WORK REQUIRED: Transcribe the data that follows. Match it character for character.

INFORMATION SUPPLIED:
Start of Block
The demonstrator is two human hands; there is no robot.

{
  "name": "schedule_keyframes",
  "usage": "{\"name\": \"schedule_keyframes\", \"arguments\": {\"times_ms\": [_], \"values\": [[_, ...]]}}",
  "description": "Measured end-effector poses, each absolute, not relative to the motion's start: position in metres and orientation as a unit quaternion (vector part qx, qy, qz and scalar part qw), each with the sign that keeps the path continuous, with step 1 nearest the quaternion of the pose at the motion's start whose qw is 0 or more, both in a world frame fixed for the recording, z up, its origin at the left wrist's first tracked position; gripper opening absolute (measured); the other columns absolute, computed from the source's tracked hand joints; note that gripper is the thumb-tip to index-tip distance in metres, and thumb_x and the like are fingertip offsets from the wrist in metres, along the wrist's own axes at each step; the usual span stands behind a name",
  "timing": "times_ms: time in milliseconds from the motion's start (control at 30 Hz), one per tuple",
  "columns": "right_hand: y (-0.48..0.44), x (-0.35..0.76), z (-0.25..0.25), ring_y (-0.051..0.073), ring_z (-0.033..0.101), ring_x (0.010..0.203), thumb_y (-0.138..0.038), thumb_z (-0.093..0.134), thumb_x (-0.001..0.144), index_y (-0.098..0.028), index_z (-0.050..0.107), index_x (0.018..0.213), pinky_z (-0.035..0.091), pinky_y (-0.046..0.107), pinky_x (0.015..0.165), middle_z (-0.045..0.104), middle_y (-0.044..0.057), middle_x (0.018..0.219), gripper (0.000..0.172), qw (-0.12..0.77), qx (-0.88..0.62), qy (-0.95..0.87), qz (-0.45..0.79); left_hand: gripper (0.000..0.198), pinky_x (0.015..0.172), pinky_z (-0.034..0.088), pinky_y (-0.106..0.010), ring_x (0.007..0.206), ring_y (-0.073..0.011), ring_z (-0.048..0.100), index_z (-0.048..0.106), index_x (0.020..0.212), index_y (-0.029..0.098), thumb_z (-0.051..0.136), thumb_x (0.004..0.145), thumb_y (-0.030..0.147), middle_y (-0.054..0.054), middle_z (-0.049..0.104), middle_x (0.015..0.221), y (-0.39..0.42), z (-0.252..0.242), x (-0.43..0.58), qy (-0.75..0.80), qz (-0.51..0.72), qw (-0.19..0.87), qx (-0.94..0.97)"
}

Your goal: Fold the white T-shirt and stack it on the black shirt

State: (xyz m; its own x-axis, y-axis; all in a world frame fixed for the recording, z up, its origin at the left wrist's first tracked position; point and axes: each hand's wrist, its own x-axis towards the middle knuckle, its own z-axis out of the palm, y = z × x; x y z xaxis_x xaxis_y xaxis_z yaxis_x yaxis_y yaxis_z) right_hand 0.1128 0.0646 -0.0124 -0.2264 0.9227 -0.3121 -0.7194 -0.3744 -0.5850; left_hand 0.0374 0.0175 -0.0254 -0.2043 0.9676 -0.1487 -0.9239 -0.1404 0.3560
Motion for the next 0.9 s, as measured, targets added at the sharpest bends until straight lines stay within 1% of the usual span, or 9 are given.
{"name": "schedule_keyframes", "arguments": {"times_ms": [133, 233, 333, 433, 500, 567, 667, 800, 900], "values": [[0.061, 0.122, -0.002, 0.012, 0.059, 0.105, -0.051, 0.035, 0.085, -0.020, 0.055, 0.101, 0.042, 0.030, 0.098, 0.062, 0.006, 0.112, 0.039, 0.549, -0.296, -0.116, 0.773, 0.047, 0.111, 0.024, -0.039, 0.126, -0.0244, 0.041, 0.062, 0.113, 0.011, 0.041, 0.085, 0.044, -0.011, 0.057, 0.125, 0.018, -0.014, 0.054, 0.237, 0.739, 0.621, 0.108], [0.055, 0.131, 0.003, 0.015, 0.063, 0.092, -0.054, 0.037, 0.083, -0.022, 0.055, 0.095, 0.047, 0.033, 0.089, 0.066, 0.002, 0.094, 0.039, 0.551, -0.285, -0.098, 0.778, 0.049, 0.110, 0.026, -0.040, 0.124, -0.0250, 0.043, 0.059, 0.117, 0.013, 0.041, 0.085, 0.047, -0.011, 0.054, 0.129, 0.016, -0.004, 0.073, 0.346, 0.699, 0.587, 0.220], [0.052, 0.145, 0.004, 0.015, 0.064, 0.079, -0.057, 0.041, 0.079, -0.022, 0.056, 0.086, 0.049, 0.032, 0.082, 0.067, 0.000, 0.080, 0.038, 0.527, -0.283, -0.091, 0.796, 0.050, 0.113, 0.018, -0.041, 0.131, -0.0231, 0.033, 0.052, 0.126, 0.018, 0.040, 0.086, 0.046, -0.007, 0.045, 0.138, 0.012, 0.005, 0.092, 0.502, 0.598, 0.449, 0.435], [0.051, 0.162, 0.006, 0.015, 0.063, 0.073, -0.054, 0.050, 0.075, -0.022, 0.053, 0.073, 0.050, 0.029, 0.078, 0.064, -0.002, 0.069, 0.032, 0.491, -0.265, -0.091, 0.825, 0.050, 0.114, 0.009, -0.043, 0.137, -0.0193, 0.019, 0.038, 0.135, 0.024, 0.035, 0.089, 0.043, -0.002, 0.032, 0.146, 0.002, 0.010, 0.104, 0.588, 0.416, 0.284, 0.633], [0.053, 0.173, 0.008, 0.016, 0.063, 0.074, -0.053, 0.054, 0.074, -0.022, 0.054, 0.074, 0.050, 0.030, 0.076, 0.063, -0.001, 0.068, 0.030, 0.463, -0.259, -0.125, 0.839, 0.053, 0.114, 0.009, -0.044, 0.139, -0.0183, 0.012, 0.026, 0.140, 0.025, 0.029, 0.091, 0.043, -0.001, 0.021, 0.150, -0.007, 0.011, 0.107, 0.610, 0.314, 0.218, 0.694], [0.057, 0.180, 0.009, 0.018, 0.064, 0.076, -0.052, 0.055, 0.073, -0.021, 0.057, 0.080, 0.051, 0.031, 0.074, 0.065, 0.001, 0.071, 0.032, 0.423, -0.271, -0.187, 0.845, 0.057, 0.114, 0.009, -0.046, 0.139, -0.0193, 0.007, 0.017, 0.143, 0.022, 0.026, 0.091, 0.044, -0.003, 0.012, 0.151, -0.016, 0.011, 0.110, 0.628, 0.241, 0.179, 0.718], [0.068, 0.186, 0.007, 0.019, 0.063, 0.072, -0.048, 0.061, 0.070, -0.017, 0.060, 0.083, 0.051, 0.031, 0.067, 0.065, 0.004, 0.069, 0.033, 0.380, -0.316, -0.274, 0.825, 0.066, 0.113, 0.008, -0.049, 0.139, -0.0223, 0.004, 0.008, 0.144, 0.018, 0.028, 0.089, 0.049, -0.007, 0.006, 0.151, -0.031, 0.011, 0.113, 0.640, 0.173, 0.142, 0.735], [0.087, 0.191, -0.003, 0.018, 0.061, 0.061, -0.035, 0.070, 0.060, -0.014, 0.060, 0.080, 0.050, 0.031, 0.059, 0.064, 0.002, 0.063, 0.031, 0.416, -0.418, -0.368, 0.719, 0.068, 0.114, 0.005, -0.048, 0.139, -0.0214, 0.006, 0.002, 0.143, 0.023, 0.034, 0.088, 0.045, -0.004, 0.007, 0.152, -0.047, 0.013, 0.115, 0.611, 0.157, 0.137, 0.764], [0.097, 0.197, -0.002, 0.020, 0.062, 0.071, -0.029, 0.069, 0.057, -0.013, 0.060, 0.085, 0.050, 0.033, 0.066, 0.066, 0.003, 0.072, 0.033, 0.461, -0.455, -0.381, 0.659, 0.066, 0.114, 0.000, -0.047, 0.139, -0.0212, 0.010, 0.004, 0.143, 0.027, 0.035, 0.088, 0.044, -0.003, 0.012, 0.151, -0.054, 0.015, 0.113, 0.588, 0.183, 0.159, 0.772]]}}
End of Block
SOLUTION TO THIS TASK:
The demonstrator is two human hands; there is no robot.

{
  "name": "schedule_keyframes",
  "usage": "{\"name\": \"schedule_keyframes\", \"arguments\": {\"times_ms\": [_], \"values\": [[_, ...]]}}",
  "description": "Measured end-effector poses, each absolute, not relative to the motion's start: position in metres and orientation as a unit quaternion (vector part qx, qy, qz and scalar part qw), each with the sign that keeps the path continuous, with step 1 nearest the quaternion of the pose at the motion's start whose qw is 0 or more, both in a world frame fixed for the recording, z up, its origin at the left wrist's first tracked position; gripper opening absolute (measured); the other columns absolute, computed from the source's tracked hand joints; note that gripper is the thumb-tip to index-tip distance in metres, and thumb_x and the like are fingertip offsets from the wrist in metres, along the wrist's own axes at each step; the usual span stands behind a name",
  "timing": "times_ms: time in milliseconds from the motion's start (control at 30 Hz), one per tuple",
  "columns": "right_hand: y (-0.48..0.44), x (-0.35..0.76), z (-0.25..0.25), ring_y (-0.051..0.073), ring_z (-0.033..0.101), ring_x (0.010..0.203), thumb_y (-0.138..0.038), thumb_z (-0.093..0.134), thumb_x (-0.001..0.144), index_y (-0.098..0.028), index_z (-0.050..0.107), index_x (0.018..0.213), pinky_z (-0.035..0.091), pinky_y (-0.046..0.107), pinky_x (0.015..0.165), middle_z (-0.045..0.104), middle_y (-0.044..0.057), middle_x (0.018..0.219), gripper (0.000..0.172), qw (-0.12..0.77), qx (-0.88..0.62), qy (-0.95..0.87), qz (-0.45..0.79); left_hand: gripper (0.000..0.198), pinky_x (0.015..0.172), pinky_z (-0.034..0.088), pinky_y (-0.106..0.010), ring_x (0.007..0.206), ring_y (-0.073..0.011), ring_z (-0.048..0.100), index_z (-0.048..0.106), index_x (0.020..0.212), index_y (-0.029..0.098), thumb_z (-0.051..0.136), thumb_x (0.004..0.145), thumb_y (-0.030..0.147), middle_y (-0.054..0.054), middle_z (-0.049..0.104), middle_x (0.015..0.221), y (-0.39..0.42), z (-0.252..0.242), x (-0.43..0.58), qy (-0.75..0.80), qz (-0.51..0.72), qw (-0.19..0.87), qx (-0.94..0.97)"
}

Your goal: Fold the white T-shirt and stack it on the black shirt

State: (xyz m; its own x-axis, y-axis; all in a world frame fixed for the recording, z up, its origin at the left wrist's first tracked position; point and axes: each hand's wrist, its own x-axis towards the middle knuckle, its own z-axis out of the palm, y = z × x; x y z xaxis_x xaxis_y xaxis_z yaxis_x yaxis_y yaxis_z) right_hand 0.1128 0.0646 -0.0124 -0.2264 0.9227 -0.3121 -0.7194 -0.3744 -0.5850; left_hand 0.0374 0.0175 -0.0254 -0.2043 0.9676 -0.1487 -0.9239 -0.1404 0.3560
Motion for the next 0.9 s, as measured, targets added at the sharpest bends until straight lines stay within 1% of the usual span, or 9 are given.
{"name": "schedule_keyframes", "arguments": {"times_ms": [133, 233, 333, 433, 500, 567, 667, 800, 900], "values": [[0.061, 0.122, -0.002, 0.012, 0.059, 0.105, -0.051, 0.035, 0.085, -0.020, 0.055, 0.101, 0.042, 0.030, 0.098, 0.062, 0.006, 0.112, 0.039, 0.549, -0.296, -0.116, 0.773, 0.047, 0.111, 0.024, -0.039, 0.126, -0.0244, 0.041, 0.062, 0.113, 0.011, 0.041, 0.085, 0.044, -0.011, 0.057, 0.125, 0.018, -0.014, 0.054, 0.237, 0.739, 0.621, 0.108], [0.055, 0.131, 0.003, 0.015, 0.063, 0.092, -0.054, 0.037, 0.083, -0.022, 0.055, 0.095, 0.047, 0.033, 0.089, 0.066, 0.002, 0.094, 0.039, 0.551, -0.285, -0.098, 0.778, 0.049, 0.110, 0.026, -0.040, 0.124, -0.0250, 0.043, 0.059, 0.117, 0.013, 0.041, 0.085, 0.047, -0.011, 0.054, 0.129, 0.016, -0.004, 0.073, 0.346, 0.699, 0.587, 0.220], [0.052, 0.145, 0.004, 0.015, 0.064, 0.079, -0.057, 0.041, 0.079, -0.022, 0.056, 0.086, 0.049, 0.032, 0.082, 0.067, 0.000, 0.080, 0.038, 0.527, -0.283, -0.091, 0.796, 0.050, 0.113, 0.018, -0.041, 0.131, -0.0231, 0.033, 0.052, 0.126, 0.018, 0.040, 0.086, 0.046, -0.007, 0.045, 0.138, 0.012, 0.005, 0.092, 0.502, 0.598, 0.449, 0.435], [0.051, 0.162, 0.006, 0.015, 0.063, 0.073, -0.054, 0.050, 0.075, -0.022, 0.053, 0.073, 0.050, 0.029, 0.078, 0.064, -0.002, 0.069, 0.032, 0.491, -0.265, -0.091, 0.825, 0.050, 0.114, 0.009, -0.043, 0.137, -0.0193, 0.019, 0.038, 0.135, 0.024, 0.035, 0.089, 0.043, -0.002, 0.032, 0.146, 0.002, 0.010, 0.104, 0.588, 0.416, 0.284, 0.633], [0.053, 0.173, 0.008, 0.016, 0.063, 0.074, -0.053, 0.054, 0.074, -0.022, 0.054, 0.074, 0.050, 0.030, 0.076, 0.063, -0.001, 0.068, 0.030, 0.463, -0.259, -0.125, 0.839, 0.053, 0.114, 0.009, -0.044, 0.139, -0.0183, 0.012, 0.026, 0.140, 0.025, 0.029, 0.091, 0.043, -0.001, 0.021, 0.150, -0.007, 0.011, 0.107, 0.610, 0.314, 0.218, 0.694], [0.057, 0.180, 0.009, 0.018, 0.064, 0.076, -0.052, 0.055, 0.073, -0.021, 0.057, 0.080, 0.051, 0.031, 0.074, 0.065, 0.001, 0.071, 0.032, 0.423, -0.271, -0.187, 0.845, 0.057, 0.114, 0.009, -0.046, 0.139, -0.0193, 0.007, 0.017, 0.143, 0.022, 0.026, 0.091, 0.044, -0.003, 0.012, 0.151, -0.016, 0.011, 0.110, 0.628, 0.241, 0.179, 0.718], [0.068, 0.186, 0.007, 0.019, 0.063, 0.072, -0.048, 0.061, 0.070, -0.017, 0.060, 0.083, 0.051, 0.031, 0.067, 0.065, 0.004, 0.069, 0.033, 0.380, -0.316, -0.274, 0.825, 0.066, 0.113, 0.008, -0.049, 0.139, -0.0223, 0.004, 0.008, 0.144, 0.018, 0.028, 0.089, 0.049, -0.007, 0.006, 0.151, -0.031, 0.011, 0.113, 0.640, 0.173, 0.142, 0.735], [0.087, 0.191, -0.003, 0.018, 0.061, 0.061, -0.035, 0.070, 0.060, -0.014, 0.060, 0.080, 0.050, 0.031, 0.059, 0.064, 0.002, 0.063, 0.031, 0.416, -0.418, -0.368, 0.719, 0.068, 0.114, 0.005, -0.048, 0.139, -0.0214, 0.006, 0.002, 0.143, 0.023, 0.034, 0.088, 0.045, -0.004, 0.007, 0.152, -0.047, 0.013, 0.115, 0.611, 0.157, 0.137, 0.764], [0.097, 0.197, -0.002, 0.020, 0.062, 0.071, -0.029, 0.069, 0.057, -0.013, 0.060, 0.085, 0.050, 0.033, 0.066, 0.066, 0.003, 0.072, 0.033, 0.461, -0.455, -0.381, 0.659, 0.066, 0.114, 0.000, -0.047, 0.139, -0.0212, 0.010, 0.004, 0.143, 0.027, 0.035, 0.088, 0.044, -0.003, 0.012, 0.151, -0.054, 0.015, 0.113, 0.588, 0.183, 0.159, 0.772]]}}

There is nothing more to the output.